How do we respond to our Good Shepherd when He tries to remove the excess wool, the dirt and debris from our lives?  Do we fight Him as He works to give us clearer vision, or do we rest trustingly on His lap despite the noise involved in the process?


We had one sweet ewe, Emma, who once got so relaxed that she fell asleep with her head in my daughter’s lap as I worked the clippers.  She was such a good sheep.


That ewe had had a bumpy start.  She was one lamb in a set of triplets whose ewe didn’t have enough milk for them all, so we raised her on a bottle, and she adapted very well.  Unlike our ram who poisoned himself when he reared up on his hind legs to pull toxic red oak leaves from an overhanging branch, she was content to graze on grass, supplemented by oats and corn.  She regularly produced twins and was gentle with her lambs and everybody else’s.  She didn’t bully the other sheep; instead her presence had a calming influence on the rest of the flock.

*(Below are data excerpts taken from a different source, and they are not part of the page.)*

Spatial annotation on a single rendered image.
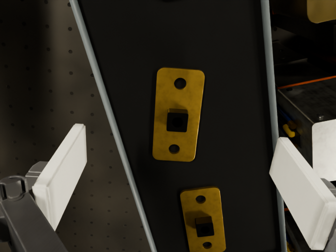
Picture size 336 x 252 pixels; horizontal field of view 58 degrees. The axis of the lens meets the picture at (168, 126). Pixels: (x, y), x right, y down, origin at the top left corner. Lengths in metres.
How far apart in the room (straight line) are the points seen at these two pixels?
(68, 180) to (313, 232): 0.13
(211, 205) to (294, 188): 0.13
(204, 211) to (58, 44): 0.55
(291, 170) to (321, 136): 0.17
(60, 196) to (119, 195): 0.72
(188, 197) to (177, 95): 0.10
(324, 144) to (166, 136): 0.18
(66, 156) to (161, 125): 0.11
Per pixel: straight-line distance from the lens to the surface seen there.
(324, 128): 0.36
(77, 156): 0.19
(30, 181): 0.17
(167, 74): 0.24
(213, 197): 0.30
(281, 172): 0.21
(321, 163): 0.38
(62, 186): 0.17
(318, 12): 0.35
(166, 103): 0.25
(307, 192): 0.18
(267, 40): 0.25
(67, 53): 0.75
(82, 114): 0.79
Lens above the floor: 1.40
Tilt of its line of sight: 65 degrees down
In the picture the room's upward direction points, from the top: 180 degrees clockwise
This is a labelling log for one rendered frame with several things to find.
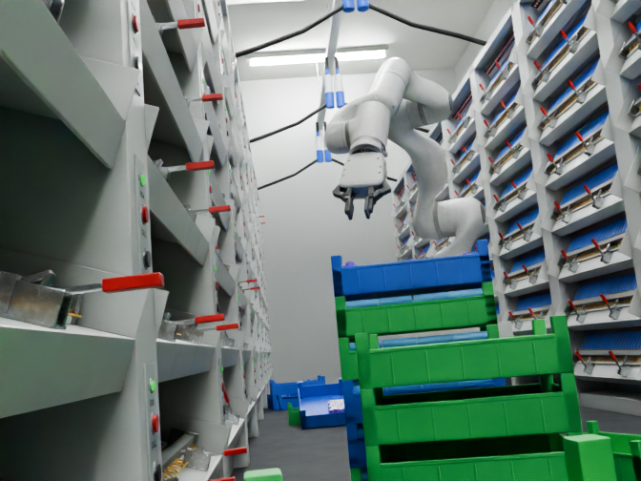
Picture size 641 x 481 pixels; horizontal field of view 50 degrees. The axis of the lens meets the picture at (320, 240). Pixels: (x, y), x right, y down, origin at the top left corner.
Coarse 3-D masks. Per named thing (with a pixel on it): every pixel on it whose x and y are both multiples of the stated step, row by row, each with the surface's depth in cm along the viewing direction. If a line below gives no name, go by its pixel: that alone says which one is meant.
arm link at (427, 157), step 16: (400, 112) 202; (416, 112) 200; (400, 128) 205; (400, 144) 208; (416, 144) 208; (432, 144) 209; (416, 160) 210; (432, 160) 209; (416, 176) 216; (432, 176) 211; (432, 192) 214; (416, 208) 221; (432, 208) 221; (416, 224) 223; (432, 224) 220
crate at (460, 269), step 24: (480, 240) 131; (336, 264) 134; (384, 264) 133; (408, 264) 132; (432, 264) 131; (456, 264) 131; (480, 264) 130; (336, 288) 133; (360, 288) 133; (384, 288) 132; (408, 288) 131; (432, 288) 135; (456, 288) 140
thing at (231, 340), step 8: (224, 336) 196; (232, 336) 197; (240, 336) 197; (224, 344) 154; (232, 344) 179; (240, 344) 197; (224, 352) 149; (232, 352) 171; (224, 360) 154; (232, 360) 176
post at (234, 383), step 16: (224, 96) 218; (224, 128) 207; (224, 176) 205; (224, 192) 204; (224, 240) 202; (224, 256) 201; (224, 304) 199; (224, 320) 198; (240, 352) 199; (224, 368) 196; (240, 368) 196; (224, 384) 195; (240, 384) 196; (240, 464) 192
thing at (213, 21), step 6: (204, 0) 185; (210, 0) 192; (204, 6) 188; (210, 6) 193; (204, 12) 200; (210, 12) 195; (210, 18) 197; (216, 18) 213; (210, 24) 199; (216, 24) 206; (210, 30) 202; (216, 30) 208; (216, 36) 211

She didn’t jump fences, and she was the easiest sheep to lead when we had to load them into the truck and move them.  I’d take a whole flock like her.  She was such a good sheep!

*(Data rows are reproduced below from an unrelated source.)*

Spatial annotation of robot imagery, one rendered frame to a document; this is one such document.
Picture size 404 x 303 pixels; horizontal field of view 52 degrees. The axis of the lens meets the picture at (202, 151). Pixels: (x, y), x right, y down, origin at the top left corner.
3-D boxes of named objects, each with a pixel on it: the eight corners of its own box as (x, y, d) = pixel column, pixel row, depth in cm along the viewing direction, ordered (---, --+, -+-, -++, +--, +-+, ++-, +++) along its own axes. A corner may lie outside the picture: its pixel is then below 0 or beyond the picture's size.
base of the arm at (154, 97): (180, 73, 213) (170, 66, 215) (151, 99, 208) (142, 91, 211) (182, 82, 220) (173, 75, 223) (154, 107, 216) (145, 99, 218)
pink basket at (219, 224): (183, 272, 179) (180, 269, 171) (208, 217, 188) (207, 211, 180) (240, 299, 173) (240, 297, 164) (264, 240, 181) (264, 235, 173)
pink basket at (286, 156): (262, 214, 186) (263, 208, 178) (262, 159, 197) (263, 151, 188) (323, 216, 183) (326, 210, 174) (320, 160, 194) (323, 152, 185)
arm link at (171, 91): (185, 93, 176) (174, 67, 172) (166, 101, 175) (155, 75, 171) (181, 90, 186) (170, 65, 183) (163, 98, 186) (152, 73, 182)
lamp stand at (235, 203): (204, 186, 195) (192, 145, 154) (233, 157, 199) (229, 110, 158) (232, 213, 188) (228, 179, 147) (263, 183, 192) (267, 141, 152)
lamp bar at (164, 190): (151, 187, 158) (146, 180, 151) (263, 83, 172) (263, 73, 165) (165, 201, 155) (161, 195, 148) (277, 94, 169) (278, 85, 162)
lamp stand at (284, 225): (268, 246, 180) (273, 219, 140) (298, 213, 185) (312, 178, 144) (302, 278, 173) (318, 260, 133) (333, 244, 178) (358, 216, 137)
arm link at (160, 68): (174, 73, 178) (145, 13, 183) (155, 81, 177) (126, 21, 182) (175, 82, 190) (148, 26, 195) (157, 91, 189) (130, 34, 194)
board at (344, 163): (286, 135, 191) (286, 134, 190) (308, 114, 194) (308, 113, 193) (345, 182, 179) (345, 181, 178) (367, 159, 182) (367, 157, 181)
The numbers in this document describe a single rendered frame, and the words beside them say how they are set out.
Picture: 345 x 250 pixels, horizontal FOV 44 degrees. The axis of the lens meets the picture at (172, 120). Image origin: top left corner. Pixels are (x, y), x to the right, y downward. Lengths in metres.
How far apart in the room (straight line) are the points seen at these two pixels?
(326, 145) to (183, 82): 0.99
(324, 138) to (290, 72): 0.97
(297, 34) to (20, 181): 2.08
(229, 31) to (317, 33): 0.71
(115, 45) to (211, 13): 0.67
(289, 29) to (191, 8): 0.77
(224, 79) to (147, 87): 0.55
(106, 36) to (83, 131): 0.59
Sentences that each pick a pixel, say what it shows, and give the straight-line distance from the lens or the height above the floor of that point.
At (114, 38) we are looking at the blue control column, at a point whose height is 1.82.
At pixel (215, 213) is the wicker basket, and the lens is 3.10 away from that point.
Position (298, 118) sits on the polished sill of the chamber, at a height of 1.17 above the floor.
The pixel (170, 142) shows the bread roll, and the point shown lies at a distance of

God has designed us to be good sheep like Emma:  gentle with each other, responsive to our Good Shepherd, willing to be led by Him, hungry for His good word.  He wants to remove from our lives the tangles that weigh us down.  Where we are wounded, our Shepherd desires to heal us in His gentle care.  Through our natural daily interactions He wants to draw others into life with Him and grow His flock.  We are vulnerable to the predator who seeks to bite and devour us with sin. But through the power of the Holy Spirit, our Good Shepherd enables us to humbly recognize and honor His boundaries for our own well-being and for the well-being of those around us.   We can have peace as we rest trustingly in our Good Shepherd.  We can have confidence that He is able to continue the good work that He has begun within this flock until the day of Jesus Christ.  Amen.